Ha parlato a lungo, coinvolgendo il numeroso pubblico presente, di quel fenomeno che per un lungo periodo non è stato non preso in considerazione. Nega che il brigantaggio riguardi solo il meridione e che comunque, abbia mai avuto una commistione con la ‘ndrangheta. “In Calabria – afferma Ciconte – si sviluppò maggiormente nella provincia di Catanzaro e in quella di Cosenza. Nel reggino era presente la ‘ndrangheta che non è legata al brigantaggio e chi sostiene di avere tali discendenze lo fa per millantare origini migliori.
Non ha dimenticato di menzionare mastro Titta, il boia più famoso di quel periodo, e le brigantesse. Del primo racconta della crudeltà con cui decapitava le vittime, finendo per squartarle in quattro parti. Il capo veniva da lui esibito pubblicamente.
Ha descritto le brigantesse come personaggi a volte più crudeli degli uomini, dividendole in due categorie.
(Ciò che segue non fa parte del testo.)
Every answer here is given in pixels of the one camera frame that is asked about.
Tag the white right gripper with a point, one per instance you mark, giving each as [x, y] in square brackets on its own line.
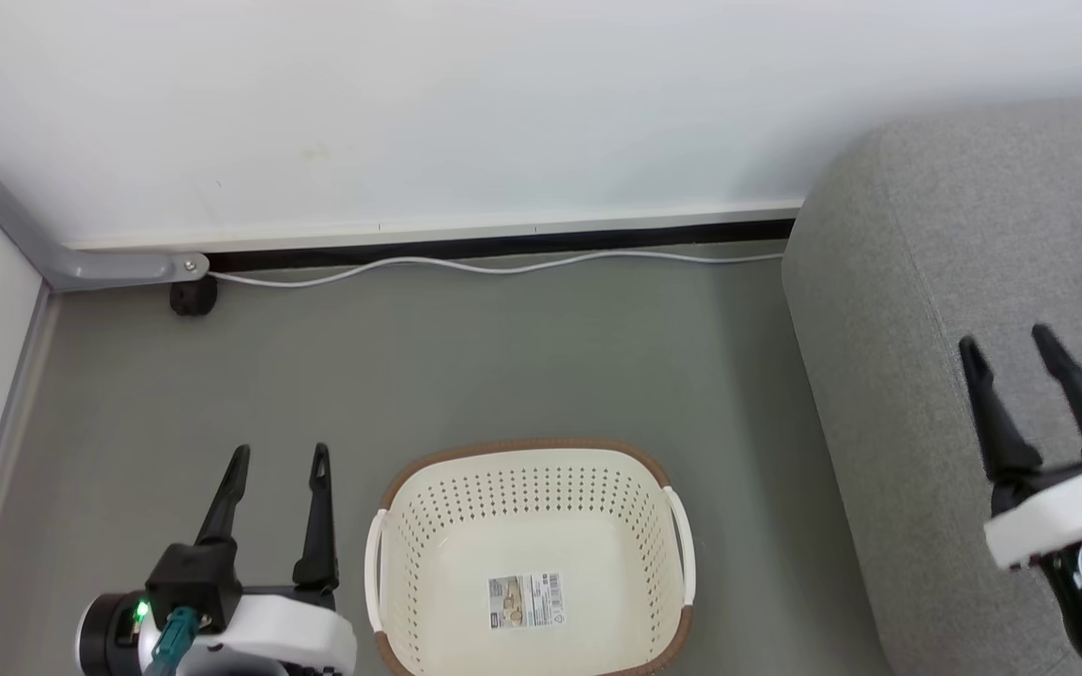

Quelle che hanno seguito volontariamente i loro uomini e quelle che lo hanno fatto perché violentate dagli stessi briganti. “Difficilmente le brigantesse venivano condannate. Lo Stato, così facendo, intendeva circoscrivere il fenomeno legandolo solo agli uomini”.
Ma la parte più interessante è stata quella riguardante la motivazione politica e le lotte condotte contro il Papato e i Borbone. Idee e fatti espressi hanno sollecitato gli interventi e le domande di un pubblico appassionato alla questione.